Crescendo nella periferia del Michigan, l’infanzia di Cynthia Kortman Westphal è stata felice. Ha sempre saputo di essere stata adottata, ma non ci ha mai pensato molto – fino ad un giorno, verso i 10 anni, quando le è stato consegnato un file con informazioni sui suoi genitori naturali.

All’interno del file c’erano alcune pagine di dettagli scarsi: La sua madre naturale aveva 16 anni ed era alta 1,75. Il suo padre naturale era alto 1,2″ e, come la sua madre naturale, di origine svedese. Cynthia ricorda che dipingeva una versione “rosea” degli eventi – “che tutti erano pienamente favorevoli alla decisione”. Essere adottata non era una novità per Cynthia. Ma, dice, quella piccola informazione ha segnato il momento in cui ha interiorizzato per la prima volta che c’era “una vera donna” là fuori che le aveva dato la vita.

Quella rivelazione ha innescato un viaggio lungo decenni.

La ricerca inizia

I genitori di Cynthia avevano accettato un’adozione chiusa, il che significava che le informazioni non identificative che aveva ricevuto erano le uniche specifiche che chiunque avrebbe avuto. I suoi genitori non sapevano nemmeno il nome della sua madre naturale. Ma non volendo lasciar perdere le sue domande, Cynthia passò il decennio successivo a scrivere lettere ai membri del Congresso, all’agenzia di adozione e ai gruppi di sostegno per l’adozione. Nei giorni precedenti alle ricerche su Internet, ha trascorso innumerevoli ore nelle biblioteche, studiando gli annuari “senza nemmeno sapere veramente cosa stessi cercando”, spiega.

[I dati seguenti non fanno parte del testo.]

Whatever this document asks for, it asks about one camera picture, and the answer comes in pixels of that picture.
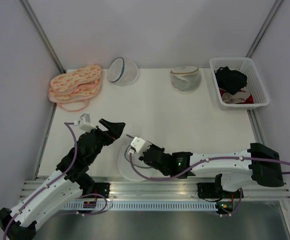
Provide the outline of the black bra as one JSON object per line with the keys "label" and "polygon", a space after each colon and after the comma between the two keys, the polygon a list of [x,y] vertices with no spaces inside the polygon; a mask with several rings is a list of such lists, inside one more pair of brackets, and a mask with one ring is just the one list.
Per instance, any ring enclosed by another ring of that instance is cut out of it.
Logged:
{"label": "black bra", "polygon": [[231,95],[247,86],[247,76],[238,70],[230,70],[228,66],[220,67],[214,74],[218,87]]}

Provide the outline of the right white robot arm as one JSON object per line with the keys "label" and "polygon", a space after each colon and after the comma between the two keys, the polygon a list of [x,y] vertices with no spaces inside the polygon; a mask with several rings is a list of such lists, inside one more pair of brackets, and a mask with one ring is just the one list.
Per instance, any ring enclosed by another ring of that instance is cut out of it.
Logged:
{"label": "right white robot arm", "polygon": [[158,170],[167,180],[214,175],[213,192],[220,198],[250,186],[279,188],[284,185],[280,156],[261,143],[227,154],[166,153],[150,144],[138,151],[139,160]]}

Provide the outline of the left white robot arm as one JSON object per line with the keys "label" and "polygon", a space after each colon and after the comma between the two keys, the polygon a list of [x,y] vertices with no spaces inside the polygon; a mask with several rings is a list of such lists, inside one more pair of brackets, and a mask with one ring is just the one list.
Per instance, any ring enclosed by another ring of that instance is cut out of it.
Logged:
{"label": "left white robot arm", "polygon": [[103,147],[119,139],[126,126],[124,122],[103,118],[99,123],[106,129],[93,126],[88,118],[64,123],[69,131],[78,126],[84,133],[73,138],[73,148],[40,187],[14,207],[0,210],[4,240],[32,240],[40,227],[68,202],[94,195],[94,180],[87,171]]}

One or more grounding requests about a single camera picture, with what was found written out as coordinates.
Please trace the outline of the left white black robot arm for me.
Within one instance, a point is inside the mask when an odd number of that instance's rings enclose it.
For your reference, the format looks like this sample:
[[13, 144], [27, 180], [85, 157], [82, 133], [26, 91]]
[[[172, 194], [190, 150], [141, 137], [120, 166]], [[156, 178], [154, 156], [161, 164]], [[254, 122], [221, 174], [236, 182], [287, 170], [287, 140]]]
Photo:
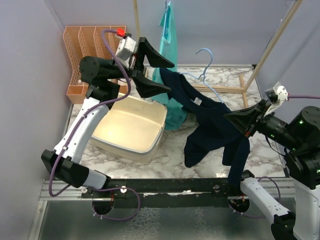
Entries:
[[98, 123], [116, 102], [128, 96], [127, 93], [118, 96], [120, 86], [111, 80], [126, 78], [133, 81], [142, 98], [170, 92], [169, 87], [144, 76], [144, 59], [147, 58], [153, 68], [173, 68], [174, 63], [156, 51], [145, 37], [128, 46], [130, 41], [130, 37], [122, 39], [112, 59], [85, 56], [80, 60], [81, 80], [89, 85], [82, 109], [54, 149], [46, 149], [41, 155], [51, 181], [58, 178], [69, 186], [92, 188], [97, 196], [106, 197], [111, 190], [111, 178], [81, 165], [80, 161]]

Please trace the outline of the navy blue t shirt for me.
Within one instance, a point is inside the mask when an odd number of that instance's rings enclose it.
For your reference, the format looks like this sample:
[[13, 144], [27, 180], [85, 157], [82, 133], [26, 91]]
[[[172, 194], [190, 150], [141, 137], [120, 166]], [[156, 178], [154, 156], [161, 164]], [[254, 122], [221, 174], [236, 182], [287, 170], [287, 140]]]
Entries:
[[194, 167], [209, 152], [224, 148], [222, 164], [230, 167], [227, 180], [231, 185], [239, 185], [250, 154], [250, 142], [224, 117], [231, 110], [225, 103], [201, 94], [184, 75], [166, 68], [161, 68], [159, 73], [163, 84], [171, 89], [169, 98], [180, 103], [184, 110], [193, 113], [198, 122], [198, 127], [186, 140], [185, 166]]

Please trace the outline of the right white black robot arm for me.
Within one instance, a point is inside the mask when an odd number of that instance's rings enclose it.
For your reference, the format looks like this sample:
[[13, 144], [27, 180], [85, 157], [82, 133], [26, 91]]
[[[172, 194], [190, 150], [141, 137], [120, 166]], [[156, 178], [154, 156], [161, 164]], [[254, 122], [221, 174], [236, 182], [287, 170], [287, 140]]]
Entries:
[[261, 100], [252, 107], [224, 115], [245, 137], [256, 132], [270, 137], [286, 149], [285, 165], [295, 189], [295, 212], [273, 198], [249, 171], [230, 182], [236, 195], [243, 193], [261, 210], [276, 240], [320, 238], [320, 109], [304, 107], [290, 122], [267, 113], [272, 104]]

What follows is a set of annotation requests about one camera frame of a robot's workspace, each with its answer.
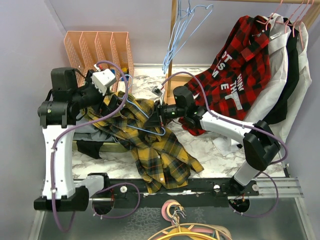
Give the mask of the yellow plaid shirt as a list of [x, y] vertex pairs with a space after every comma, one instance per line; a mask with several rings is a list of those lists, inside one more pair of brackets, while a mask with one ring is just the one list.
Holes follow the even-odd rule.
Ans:
[[[149, 117], [153, 113], [154, 101], [135, 98], [129, 99], [137, 104]], [[177, 136], [164, 127], [166, 134], [158, 136], [129, 127], [144, 128], [147, 118], [133, 105], [125, 103], [121, 111], [113, 117], [97, 122], [101, 115], [91, 107], [85, 115], [96, 128], [113, 135], [132, 155], [137, 171], [145, 181], [148, 192], [156, 193], [161, 187], [175, 189], [188, 185], [191, 171], [200, 173], [204, 170], [201, 163], [191, 156], [179, 142]], [[160, 127], [146, 128], [149, 131], [162, 133]]]

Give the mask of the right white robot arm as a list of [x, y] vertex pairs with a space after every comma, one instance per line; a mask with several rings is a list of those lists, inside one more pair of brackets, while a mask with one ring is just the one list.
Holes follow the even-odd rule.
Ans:
[[162, 85], [155, 86], [152, 92], [159, 100], [155, 102], [154, 110], [144, 124], [146, 128], [163, 127], [172, 119], [182, 118], [183, 124], [192, 130], [214, 132], [243, 146], [245, 162], [229, 181], [229, 189], [236, 196], [247, 191], [250, 181], [271, 164], [281, 149], [271, 128], [263, 120], [250, 122], [246, 127], [243, 121], [197, 106], [192, 92], [185, 86], [173, 90], [174, 104], [164, 103], [165, 88]]

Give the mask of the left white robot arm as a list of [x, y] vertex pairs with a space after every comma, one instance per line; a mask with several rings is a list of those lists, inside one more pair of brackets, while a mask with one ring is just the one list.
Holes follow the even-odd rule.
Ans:
[[52, 88], [37, 110], [46, 154], [44, 188], [33, 202], [38, 211], [83, 212], [92, 195], [103, 198], [111, 190], [105, 173], [91, 173], [79, 183], [73, 180], [72, 148], [78, 115], [89, 107], [99, 109], [103, 103], [103, 95], [92, 81], [94, 70], [83, 76], [81, 87], [77, 73], [72, 67], [54, 68], [50, 73]]

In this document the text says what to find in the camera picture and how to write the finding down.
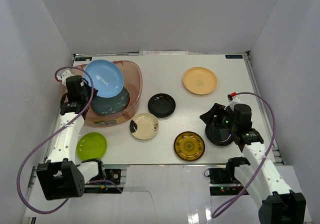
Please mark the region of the brown and yellow patterned plate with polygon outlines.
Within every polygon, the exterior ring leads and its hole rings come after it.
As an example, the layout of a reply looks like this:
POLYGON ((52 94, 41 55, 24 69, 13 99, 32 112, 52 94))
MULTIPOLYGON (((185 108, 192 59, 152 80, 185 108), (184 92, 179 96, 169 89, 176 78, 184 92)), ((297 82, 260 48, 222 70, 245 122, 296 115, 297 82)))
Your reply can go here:
POLYGON ((176 155, 183 161, 198 161, 205 153, 204 140, 192 131, 180 133, 175 138, 173 144, 176 155))

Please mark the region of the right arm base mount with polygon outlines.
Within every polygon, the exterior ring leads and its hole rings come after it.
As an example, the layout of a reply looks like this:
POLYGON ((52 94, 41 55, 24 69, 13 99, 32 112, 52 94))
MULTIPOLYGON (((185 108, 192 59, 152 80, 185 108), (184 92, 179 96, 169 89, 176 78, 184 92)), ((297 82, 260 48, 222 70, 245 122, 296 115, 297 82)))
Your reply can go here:
POLYGON ((226 168, 208 168, 204 176, 209 179, 211 196, 236 196, 243 189, 243 185, 229 177, 226 168))

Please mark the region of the black glossy plate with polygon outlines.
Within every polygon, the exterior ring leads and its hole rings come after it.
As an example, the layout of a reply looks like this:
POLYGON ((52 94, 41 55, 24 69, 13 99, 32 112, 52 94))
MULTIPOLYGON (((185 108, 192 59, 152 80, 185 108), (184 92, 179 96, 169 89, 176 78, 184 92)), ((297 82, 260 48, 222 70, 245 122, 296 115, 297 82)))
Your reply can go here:
POLYGON ((157 118, 166 118, 172 115, 176 109, 174 98, 165 93, 153 95, 147 104, 149 112, 157 118))

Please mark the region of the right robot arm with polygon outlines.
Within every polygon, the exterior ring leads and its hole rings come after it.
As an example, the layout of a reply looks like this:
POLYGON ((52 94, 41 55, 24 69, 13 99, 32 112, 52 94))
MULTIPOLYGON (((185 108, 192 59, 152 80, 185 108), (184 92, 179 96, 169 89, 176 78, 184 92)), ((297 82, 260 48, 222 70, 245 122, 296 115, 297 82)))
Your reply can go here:
POLYGON ((246 104, 214 104, 200 119, 211 133, 214 127, 225 129, 239 147, 242 157, 226 164, 226 178, 240 182, 258 207, 260 223, 303 223, 306 199, 285 182, 268 158, 264 140, 252 127, 251 107, 246 104))

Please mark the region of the cream plate with black patch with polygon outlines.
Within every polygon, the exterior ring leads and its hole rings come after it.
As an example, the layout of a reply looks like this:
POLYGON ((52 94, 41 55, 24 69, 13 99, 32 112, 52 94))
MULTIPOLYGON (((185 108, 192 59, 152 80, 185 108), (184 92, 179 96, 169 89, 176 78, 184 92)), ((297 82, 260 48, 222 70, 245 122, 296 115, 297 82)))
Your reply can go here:
POLYGON ((135 138, 149 140, 158 133, 159 121, 150 113, 140 113, 130 121, 129 130, 135 138))

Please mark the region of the light blue plate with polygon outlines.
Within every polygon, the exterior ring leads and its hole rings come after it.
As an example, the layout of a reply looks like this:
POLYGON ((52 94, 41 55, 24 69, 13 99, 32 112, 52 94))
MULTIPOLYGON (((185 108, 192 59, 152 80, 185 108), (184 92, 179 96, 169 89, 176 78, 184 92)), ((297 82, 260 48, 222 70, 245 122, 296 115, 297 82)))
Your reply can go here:
POLYGON ((121 70, 107 60, 94 60, 86 65, 84 70, 90 75, 97 95, 112 98, 118 95, 124 87, 124 77, 121 70))

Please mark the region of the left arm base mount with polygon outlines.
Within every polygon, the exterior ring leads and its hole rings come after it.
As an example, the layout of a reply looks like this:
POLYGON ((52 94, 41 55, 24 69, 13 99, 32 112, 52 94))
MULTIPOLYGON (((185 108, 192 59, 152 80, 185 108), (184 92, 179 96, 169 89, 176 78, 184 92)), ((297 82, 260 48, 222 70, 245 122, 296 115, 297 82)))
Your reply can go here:
POLYGON ((118 168, 112 168, 112 169, 105 169, 105 180, 109 180, 113 182, 116 185, 119 185, 121 183, 121 169, 118 168))

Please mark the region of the lime green plate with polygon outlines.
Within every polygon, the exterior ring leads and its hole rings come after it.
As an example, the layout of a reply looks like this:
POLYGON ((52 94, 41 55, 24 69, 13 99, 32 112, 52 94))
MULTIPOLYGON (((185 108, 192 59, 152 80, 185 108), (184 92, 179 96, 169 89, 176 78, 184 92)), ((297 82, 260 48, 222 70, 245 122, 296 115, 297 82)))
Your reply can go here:
POLYGON ((98 132, 84 135, 77 143, 77 155, 82 161, 100 159, 107 151, 107 139, 98 132))

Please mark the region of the black plate with iridescent rim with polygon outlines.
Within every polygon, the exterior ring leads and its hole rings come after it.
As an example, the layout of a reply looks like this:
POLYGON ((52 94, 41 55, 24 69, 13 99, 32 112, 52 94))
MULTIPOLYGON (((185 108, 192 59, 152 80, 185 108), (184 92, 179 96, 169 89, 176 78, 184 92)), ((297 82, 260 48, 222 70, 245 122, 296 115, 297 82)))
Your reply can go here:
POLYGON ((213 145, 219 147, 228 146, 232 144, 234 140, 232 133, 224 128, 216 126, 216 124, 206 125, 205 135, 213 145))

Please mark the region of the pink translucent plastic bin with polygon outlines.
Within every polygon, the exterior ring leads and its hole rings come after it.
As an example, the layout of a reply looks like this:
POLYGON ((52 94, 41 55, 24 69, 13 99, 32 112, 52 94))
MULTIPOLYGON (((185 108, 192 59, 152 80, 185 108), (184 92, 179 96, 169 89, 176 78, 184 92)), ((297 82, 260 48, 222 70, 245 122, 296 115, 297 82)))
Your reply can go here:
MULTIPOLYGON (((87 80, 91 87, 93 86, 93 81, 90 75, 85 71, 85 67, 87 64, 77 65, 74 70, 70 70, 73 75, 80 75, 85 80, 87 80)), ((139 104, 140 104, 140 96, 142 94, 143 89, 143 77, 140 71, 139 66, 131 61, 114 61, 114 63, 122 72, 124 77, 124 86, 130 92, 130 103, 129 105, 122 111, 108 115, 102 116, 96 114, 90 106, 88 106, 88 110, 85 111, 85 125, 91 127, 111 127, 123 124, 124 122, 130 120, 137 112, 139 104)), ((66 86, 63 85, 61 89, 61 96, 63 96, 67 92, 66 86)))

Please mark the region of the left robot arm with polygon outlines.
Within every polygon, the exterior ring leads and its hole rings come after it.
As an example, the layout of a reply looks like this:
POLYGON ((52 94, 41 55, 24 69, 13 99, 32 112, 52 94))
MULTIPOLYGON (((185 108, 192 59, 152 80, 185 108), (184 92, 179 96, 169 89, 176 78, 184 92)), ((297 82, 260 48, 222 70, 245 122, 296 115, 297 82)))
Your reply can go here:
POLYGON ((36 174, 46 200, 81 197, 85 184, 101 183, 106 171, 99 158, 91 158, 76 165, 79 133, 84 125, 87 103, 91 95, 88 83, 79 75, 65 79, 67 92, 60 102, 60 124, 64 129, 57 134, 53 149, 45 163, 40 163, 36 174))

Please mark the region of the dark teal ceramic plate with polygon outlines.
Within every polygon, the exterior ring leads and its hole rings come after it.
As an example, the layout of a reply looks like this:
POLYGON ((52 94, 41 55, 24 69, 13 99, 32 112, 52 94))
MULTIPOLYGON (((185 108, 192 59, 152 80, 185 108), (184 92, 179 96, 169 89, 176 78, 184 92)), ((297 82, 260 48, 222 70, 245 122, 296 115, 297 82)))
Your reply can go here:
POLYGON ((129 105, 130 96, 130 92, 126 87, 123 87, 118 95, 111 98, 96 95, 91 102, 91 108, 98 115, 112 115, 124 110, 129 105))

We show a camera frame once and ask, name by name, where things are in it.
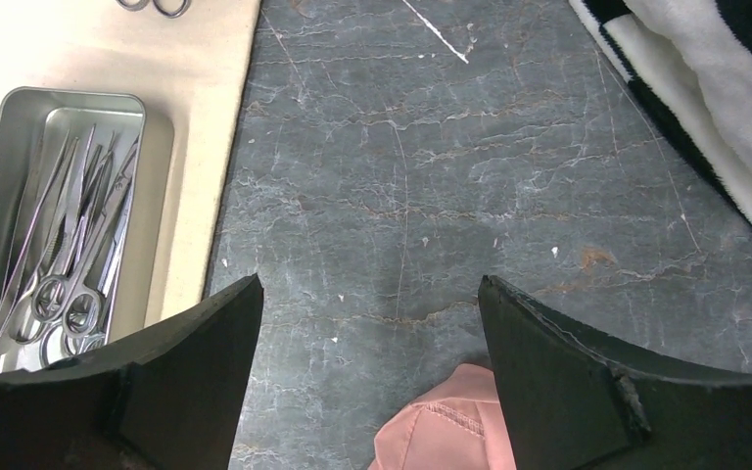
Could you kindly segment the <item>metal instrument tray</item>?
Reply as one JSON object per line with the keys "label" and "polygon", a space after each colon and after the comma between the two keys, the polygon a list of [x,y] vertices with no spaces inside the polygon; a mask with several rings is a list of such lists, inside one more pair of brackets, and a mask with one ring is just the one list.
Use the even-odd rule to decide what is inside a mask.
{"label": "metal instrument tray", "polygon": [[[0,107],[0,302],[15,269],[36,192],[44,187],[67,136],[81,144],[96,128],[93,147],[114,143],[120,163],[135,138],[140,150],[127,205],[120,265],[111,289],[103,346],[144,327],[159,238],[173,127],[130,94],[20,87]],[[0,308],[0,323],[5,309]],[[78,356],[90,351],[81,352]],[[7,342],[0,373],[36,371],[36,344]]]}

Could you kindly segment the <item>beige cloth wrap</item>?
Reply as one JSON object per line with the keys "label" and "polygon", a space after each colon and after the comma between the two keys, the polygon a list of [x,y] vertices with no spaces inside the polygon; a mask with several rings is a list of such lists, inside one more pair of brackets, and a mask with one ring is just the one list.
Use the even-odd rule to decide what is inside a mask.
{"label": "beige cloth wrap", "polygon": [[0,1],[0,104],[21,86],[130,93],[173,123],[148,323],[202,298],[258,15],[256,1],[195,1],[174,20],[114,1]]}

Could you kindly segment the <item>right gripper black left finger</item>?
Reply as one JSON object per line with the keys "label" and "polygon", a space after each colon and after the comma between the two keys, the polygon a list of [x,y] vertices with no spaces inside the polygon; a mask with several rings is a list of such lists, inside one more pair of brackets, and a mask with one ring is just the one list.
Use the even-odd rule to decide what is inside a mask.
{"label": "right gripper black left finger", "polygon": [[135,334],[0,374],[0,469],[224,469],[259,338],[250,275]]}

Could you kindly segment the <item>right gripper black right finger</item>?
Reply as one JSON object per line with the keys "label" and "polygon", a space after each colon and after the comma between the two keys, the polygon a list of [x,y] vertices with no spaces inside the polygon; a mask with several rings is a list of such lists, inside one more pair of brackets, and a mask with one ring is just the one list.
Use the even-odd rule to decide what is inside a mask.
{"label": "right gripper black right finger", "polygon": [[752,374],[653,352],[508,282],[478,290],[520,469],[752,469]]}

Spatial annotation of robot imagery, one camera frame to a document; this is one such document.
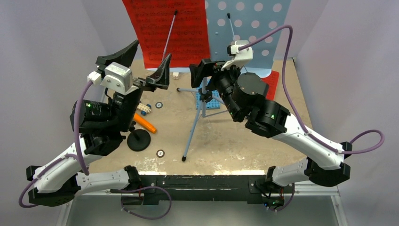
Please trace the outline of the red sheet music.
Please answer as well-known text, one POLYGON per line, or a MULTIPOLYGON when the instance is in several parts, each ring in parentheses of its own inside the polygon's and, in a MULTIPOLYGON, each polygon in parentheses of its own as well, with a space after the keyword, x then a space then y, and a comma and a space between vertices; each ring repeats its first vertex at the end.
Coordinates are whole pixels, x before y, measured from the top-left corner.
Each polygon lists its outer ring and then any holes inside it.
POLYGON ((204 0, 125 0, 140 42, 145 68, 156 68, 167 54, 171 67, 210 58, 204 0))
POLYGON ((261 80, 269 85, 266 98, 274 100, 279 81, 279 72, 272 70, 269 76, 262 78, 261 80))

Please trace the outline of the orange toy microphone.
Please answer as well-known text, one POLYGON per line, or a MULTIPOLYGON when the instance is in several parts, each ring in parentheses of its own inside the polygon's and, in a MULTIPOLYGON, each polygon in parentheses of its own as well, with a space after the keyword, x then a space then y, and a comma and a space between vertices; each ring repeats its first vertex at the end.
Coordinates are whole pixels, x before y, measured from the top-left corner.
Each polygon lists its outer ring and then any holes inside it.
POLYGON ((157 129, 149 123, 146 119, 144 119, 140 114, 135 113, 133 117, 133 121, 138 123, 140 126, 148 130, 149 132, 155 134, 157 133, 157 129))

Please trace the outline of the black microphone stand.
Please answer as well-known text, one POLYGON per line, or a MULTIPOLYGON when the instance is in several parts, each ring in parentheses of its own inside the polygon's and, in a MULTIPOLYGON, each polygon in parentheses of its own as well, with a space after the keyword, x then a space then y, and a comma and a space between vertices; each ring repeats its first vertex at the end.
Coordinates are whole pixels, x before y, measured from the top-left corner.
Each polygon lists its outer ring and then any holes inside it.
POLYGON ((151 135, 144 129, 136 129, 134 126, 129 128, 130 134, 127 137, 128 147, 135 152, 145 150, 151 143, 151 135))

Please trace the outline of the light blue music stand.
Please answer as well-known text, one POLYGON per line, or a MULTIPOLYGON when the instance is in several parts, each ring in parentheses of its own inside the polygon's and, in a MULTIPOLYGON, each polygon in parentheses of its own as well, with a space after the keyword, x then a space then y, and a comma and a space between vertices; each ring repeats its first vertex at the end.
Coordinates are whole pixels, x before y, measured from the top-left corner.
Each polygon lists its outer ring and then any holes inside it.
MULTIPOLYGON (((212 61, 226 61, 226 47, 233 41, 253 42, 283 25, 290 7, 289 0, 207 0, 207 31, 212 61)), ((272 77, 271 66, 280 34, 276 33, 252 47, 253 60, 242 72, 249 70, 261 78, 272 77)))

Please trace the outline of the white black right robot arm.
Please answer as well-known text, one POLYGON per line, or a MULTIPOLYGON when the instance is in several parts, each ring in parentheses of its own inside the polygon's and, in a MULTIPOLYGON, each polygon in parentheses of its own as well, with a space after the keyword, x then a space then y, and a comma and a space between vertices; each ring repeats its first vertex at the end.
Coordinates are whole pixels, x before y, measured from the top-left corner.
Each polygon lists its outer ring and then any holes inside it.
POLYGON ((275 192, 288 184, 311 181, 333 187, 349 180, 351 168, 344 162, 347 142, 330 141, 307 127, 279 103, 267 99, 269 85, 255 73, 242 73, 236 66, 223 70, 223 61, 203 59, 189 66, 191 85, 197 87, 209 78, 206 90, 218 91, 234 122, 261 137, 272 138, 300 151, 305 158, 286 166, 272 166, 264 179, 264 187, 275 192))

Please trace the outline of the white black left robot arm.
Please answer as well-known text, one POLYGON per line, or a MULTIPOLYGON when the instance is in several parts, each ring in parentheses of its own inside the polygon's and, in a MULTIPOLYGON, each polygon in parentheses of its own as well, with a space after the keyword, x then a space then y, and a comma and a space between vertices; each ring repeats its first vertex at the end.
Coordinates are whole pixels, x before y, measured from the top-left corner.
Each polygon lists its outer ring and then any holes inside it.
POLYGON ((113 151, 129 132, 137 143, 145 140, 144 131, 135 129, 134 115, 144 91, 167 89, 172 54, 167 54, 157 70, 146 78, 135 78, 130 66, 139 41, 96 59, 97 68, 88 75, 84 90, 101 85, 113 90, 108 103, 86 100, 80 96, 70 116, 74 142, 55 159, 43 166, 26 169, 28 208, 60 206, 75 197, 101 190, 137 192, 142 189, 138 171, 133 166, 108 173, 90 173, 90 164, 113 151))

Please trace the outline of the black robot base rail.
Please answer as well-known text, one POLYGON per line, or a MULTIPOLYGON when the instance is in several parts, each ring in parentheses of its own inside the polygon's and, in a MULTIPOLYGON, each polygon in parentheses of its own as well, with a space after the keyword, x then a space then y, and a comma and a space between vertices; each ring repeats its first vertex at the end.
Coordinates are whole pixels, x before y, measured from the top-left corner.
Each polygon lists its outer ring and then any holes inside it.
POLYGON ((283 207, 292 199, 295 186, 274 186, 265 175, 141 175, 132 185, 112 189, 115 194, 137 194, 123 198, 125 205, 157 205, 160 201, 246 202, 283 207))

Poi al college, Cynthia ha incontrato un adottato la cui madre naturale lo aveva trovato – con risultati negativi. “Era una situazione piuttosto difficile”, ricorda. “Qualcosa in quell’interazione mi ha davvero spaventato”.

Divenne anche un punto di svolta per lei: “Ho capito: stai facendo del male a tua madre e a tuo padre continuando questa ricerca. Non hai trovato nulla in 10 anni. È ora di lasciar perdere. Così l’ho fatto.”

Cynthia e la sua madre adottiva

Cynthia e la sua madre adottiva nel corso degli anni.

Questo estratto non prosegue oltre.